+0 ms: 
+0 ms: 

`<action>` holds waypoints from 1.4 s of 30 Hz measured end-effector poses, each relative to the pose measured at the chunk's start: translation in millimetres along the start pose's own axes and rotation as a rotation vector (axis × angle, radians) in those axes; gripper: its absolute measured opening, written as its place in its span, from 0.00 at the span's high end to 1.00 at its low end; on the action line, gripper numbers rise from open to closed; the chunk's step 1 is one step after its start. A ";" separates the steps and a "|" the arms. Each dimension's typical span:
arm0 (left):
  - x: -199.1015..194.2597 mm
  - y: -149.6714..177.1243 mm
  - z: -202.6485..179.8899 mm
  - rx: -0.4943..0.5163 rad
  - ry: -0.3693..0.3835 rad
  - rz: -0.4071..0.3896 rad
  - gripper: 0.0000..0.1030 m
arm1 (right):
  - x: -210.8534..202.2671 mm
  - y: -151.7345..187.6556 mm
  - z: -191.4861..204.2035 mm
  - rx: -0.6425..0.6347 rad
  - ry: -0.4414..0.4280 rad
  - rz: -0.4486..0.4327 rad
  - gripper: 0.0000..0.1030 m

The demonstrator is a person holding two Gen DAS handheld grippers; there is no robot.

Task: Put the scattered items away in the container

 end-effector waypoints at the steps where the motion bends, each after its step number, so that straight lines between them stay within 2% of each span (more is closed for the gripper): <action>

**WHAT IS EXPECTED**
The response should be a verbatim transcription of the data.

**RESPONSE TO THE EXERCISE**
+0 ms: 
+0 ms: 

`<action>` holds waypoints from 1.4 s of 30 Hz measured end-effector poses, each relative to the pose measured at the chunk's start: translation in millimetres along the start pose's own axes and rotation as a rotation vector (axis × angle, radians) in those axes; gripper: its absolute measured opening, written as its place in its span, from 0.00 at the span's high end to 1.00 at its low end; on the action line, gripper numbers rise from open to closed; the chunk's step 1 is one step after its start. A ";" separates the steps and a "|" the arms. Each dimension's typical span:
arm0 (left):
  - x: -199.1015..194.2597 mm
  - y: -149.6714..177.1243 mm
  - z: -202.6485..179.8899 mm
  - rx: -0.4943..0.5163 rad
  - ry: -0.3693..0.3835 rad
  - rz: -0.4071..0.3896 rad
  - gripper: 0.0000..0.1030 m
arm1 (right):
  - x: -210.8534..202.2671 mm
  - y: -151.7345..187.6556 mm
  - z: -191.4861..204.2035 mm
  - rx: -0.6425..0.6347 rad
  - ry: -0.4414..0.4280 rad
  - rz: -0.4486..0.4327 rad
  - gripper: 0.0000..0.1030 m

The demonstrator is a person holding two Gen DAS handheld grippers; there is no robot.

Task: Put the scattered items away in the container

 end-effector waypoints at the steps where the motion bends, each after its step number, so that straight lines between them stay within 2% of each span (more is closed for the gripper): <action>

What the exercise required is now done.